* _EXERCISE DESCRIPTION_
Reproduce each record exactly, leaving out no line.

(GIVEN INFORMATION Opens)

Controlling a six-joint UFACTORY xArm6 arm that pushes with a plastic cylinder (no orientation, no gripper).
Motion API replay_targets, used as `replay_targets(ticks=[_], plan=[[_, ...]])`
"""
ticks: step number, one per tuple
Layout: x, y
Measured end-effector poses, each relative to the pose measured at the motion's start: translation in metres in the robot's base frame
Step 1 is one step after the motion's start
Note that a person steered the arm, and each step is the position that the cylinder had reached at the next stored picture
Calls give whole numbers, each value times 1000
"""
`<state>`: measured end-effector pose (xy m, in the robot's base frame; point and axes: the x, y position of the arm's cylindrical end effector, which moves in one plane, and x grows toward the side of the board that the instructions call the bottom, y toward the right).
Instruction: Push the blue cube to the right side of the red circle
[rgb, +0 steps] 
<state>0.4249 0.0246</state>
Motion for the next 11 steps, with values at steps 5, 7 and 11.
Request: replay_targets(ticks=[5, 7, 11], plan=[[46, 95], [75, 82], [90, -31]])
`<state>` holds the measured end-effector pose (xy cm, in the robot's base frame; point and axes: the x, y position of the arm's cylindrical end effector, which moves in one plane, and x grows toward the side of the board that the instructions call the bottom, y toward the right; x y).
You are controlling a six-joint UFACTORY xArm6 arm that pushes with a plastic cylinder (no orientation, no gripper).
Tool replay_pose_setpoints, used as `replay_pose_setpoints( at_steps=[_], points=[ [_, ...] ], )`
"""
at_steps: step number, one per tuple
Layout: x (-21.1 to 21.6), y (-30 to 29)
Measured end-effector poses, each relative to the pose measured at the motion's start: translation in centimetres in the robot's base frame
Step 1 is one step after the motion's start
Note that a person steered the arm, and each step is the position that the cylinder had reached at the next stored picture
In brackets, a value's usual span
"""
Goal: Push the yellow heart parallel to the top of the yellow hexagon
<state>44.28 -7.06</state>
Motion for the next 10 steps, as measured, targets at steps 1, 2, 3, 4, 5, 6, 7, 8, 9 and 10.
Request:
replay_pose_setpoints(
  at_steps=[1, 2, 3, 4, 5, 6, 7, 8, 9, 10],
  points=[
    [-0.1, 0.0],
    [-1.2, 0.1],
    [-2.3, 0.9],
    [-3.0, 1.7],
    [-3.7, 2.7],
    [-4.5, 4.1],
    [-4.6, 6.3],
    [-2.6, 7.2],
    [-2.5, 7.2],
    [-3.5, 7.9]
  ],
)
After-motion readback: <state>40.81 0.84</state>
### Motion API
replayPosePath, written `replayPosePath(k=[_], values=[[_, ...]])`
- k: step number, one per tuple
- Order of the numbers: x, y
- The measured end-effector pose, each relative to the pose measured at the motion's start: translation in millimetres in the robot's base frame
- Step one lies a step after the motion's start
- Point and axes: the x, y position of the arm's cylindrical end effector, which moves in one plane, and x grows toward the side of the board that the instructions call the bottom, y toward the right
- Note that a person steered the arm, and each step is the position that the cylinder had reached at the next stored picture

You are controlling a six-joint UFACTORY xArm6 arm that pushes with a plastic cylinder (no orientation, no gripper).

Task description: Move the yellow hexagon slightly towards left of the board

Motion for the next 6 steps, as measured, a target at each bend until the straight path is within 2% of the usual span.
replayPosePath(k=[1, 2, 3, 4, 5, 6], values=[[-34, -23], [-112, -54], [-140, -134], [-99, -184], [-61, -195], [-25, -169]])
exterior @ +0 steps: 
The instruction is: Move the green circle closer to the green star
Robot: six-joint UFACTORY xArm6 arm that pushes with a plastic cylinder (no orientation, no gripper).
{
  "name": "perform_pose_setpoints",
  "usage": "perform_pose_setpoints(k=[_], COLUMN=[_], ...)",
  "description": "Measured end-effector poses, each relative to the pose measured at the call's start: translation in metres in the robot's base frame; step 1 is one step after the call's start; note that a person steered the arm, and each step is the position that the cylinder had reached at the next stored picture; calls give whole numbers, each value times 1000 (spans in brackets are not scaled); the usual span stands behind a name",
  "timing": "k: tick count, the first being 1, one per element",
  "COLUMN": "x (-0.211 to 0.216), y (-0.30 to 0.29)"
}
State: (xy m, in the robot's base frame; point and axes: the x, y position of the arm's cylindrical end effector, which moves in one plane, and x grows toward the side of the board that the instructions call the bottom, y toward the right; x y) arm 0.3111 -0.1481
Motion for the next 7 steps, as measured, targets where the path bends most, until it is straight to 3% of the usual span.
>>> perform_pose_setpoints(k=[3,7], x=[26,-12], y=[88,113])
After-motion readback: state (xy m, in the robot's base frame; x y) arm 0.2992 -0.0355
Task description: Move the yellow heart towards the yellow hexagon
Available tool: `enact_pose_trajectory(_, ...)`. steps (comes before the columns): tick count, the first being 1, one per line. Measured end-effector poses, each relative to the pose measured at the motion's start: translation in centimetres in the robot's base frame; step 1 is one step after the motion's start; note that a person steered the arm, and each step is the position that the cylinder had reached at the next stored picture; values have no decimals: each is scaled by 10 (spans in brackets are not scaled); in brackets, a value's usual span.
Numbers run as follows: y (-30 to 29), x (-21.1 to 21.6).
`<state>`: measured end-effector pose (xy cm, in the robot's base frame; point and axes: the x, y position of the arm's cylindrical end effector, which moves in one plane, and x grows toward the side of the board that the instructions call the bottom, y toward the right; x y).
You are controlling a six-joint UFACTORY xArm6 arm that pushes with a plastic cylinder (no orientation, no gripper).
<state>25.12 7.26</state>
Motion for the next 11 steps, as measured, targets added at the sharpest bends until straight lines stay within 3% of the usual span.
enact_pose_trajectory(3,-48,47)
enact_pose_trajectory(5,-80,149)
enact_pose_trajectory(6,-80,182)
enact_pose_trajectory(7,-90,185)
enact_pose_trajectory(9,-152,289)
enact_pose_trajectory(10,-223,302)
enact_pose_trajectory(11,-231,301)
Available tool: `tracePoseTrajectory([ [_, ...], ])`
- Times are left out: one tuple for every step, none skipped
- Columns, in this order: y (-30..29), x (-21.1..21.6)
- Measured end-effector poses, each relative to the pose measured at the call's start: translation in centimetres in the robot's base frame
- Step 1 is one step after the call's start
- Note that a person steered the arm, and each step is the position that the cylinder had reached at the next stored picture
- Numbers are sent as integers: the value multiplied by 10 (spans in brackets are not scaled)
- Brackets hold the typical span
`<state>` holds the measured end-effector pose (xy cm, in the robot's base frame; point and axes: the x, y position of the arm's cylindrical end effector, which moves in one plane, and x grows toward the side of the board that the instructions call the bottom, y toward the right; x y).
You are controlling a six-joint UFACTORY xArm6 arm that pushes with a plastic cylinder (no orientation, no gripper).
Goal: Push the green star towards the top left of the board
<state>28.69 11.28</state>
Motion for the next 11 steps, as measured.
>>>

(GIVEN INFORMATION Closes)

* _EXERCISE SOLUTION_
Controlling a six-joint UFACTORY xArm6 arm that pushes with a plastic cylinder (no orientation, no gripper).
Motion API replay_targets, used as `replay_targets(ticks=[_], plan=[[_, ...]])`
"""
ticks: step number, one per tuple
Layout: x, y
Measured end-effector poses, each relative to the pose measured at the motion's start: translation in metres in the robot's base frame
Step 1 is one step after the motion's start
Note that a person steered the arm, and each step is the position that the cylinder had reached at the next stored picture
Calls give whole numbers, each value times 1000
"""
`<state>`: measured end-effector pose (xy m, in the robot's base frame; point and axes: the x, y position of the arm's cylindrical end effector, which moves in one plane, and x grows toward the side of the board that the instructions call the bottom, y toward the right).
Instruction: Push the blue cube to the right side of the red circle
[rgb, +0 steps] 
<state>0.4249 0.0246</state>
Motion for the next 11 steps, with values at steps 5, 7 and 11.
Request: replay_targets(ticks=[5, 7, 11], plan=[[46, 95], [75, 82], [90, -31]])
`<state>` holds the measured end-effector pose (xy cm, in the robot's base frame; point and axes: the x, y position of the arm's cylindrical end effector, which moves in one plane, and x grows toward the side of the board that the instructions call the bottom, y toward the right; x y).
You are controlling a six-joint UFACTORY xArm6 arm that pushes with a plastic cylinder (no orientation, no gripper).
Tool replay_pose_setpoints, used as `replay_pose_setpoints( at_steps=[_], points=[ [_, ...] ], )`
"""
at_steps: step number, one per tuple
Layout: x (-21.1 to 21.6), y (-30 to 29)
Measured end-effector poses, each relative to the pose measured at the motion's start: translation in centimetres in the robot's base frame
Step 1 is one step after the motion's start
Note that a person steered the arm, and each step is the position that the cylinder had reached at the next stored picture
In brackets, a value's usual span
"""
Goal: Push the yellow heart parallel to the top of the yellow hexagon
<state>44.28 -7.06</state>
Motion for the next 10 steps, as measured, targets at steps 1, 2, 3, 4, 5, 6, 7, 8, 9 and 10.
Request:
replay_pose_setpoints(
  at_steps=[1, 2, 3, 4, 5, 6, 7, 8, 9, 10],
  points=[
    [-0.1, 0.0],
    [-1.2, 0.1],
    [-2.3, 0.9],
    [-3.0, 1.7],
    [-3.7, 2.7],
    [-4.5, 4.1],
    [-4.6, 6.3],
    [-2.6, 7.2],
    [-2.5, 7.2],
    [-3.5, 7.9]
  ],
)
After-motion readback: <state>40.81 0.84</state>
### Motion API
replayPosePath, written `replayPosePath(k=[_], values=[[_, ...]])`
- k: step number, one per tuple
- Order of the numbers: x, y
- The measured end-effector pose, each relative to the pose measured at the motion's start: translation in millimetres in the robot's base frame
- Step one lies a step after the motion's start
- Point and axes: the x, y position of the arm's cylindrical end effector, which moves in one plane, and x grows toward the side of the board that the instructions call the bottom, y toward the right
- Note that a person steered the arm, and each step is the position that the cylinder had reached at the next stored picture

You are controlling a six-joint UFACTORY xArm6 arm that pushes with a plastic cylinder (no orientation, no gripper).

Task description: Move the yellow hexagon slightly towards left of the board

Motion for the next 6 steps, as measured, a target at each bend until the straight path is within 2% of the usual span.
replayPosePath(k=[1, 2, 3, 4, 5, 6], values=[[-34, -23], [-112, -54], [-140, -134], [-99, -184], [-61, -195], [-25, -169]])
exterior @ +0 steps: 
The instruction is: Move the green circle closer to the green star
Robot: six-joint UFACTORY xArm6 arm that pushes with a plastic cylinder (no orientation, no gripper).
{
  "name": "perform_pose_setpoints",
  "usage": "perform_pose_setpoints(k=[_], COLUMN=[_], ...)",
  "description": "Measured end-effector poses, each relative to the pose measured at the call's start: translation in metres in the robot's base frame; step 1 is one step after the call's start; note that a person steered the arm, and each step is the position that the cylinder had reached at the next stored picture; calls give whole numbers, each value times 1000 (spans in brackets are not scaled); the usual span stands behind a name",
  "timing": "k: tick count, the first being 1, one per element",
  "COLUMN": "x (-0.211 to 0.216), y (-0.30 to 0.29)"
}
State: (xy m, in the robot's base frame; point and axes: the x, y position of the arm's cylindrical end effector, which moves in one plane, and x grows toward the side of the board that the instructions call the bottom, y toward the right; x y) arm 0.3111 -0.1481
Motion for the next 7 steps, as measured, targets where the path bends most, until it is straight to 3% of the usual span.
>>> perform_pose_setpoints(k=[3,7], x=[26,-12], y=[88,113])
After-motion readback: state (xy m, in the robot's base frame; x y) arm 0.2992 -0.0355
Task description: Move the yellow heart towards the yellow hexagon
Available tool: `enact_pose_trajectory(_, ...)`. steps (comes before the columns): tick count, the first being 1, one per line. Measured end-effector poses, each relative to the pose measured at the motion's start: translation in centimetres in the robot's base frame; step 1 is one step after the motion's start; note that a person steered the arm, and each step is the position that the cylinder had reached at the next stored picture; values have no decimals: each is scaled by 10 (spans in brackets are not scaled); in brackets, a value's usual span.
Numbers run as follows: y (-30 to 29), x (-21.1 to 21.6).
`<state>`: measured end-effector pose (xy cm, in the robot's base frame; point and axes: the x, y position of the arm's cylindrical end effector, which moves in one plane, and x grows toward the side of the board that the instructions call the bottom, y toward the right; x y).
You are controlling a six-joint UFACTORY xArm6 arm that pushes with a plastic cylinder (no orientation, no gripper).
<state>25.12 7.26</state>
Motion for the next 11 steps, as measured, targets added at the sharpest bends until straight lines stay within 3% of the usual span.
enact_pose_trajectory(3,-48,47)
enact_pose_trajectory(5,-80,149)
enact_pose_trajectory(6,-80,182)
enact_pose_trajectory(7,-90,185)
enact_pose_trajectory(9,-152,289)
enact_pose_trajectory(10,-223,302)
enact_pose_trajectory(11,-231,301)
Available tool: `tracePoseTrajectory([ [_, ...], ])`
- Times are left out: one tuple for every step, none skipped
- Columns, in this order: y (-30..29), x (-21.1..21.6)
- Measured end-effector poses, each relative to the pose measured at the call's start: translation in centimetres in the robot's base frame
- Step 1 is one step after the call's start
- Note that a person steered the arm, and each step is the position that the cylinder had reached at the next stored picture
- Numbers are sent as integers: the value multiplied by 10 (spans in brackets are not scaled)
- Brackets hold the typical span
`<state>` holds the measured end-effector pose (xy cm, in the robot's base frame; point and axes: the x, y position of the arm's cylindrical end effector, which moves in one plane, and x grows toward the side of the board that the instructions call the bottom, y toward the right; x y).
You are controlling a six-joint UFACTORY xArm6 arm that pushes with a plastic cylinder (no orientation, no gripper).
Goal: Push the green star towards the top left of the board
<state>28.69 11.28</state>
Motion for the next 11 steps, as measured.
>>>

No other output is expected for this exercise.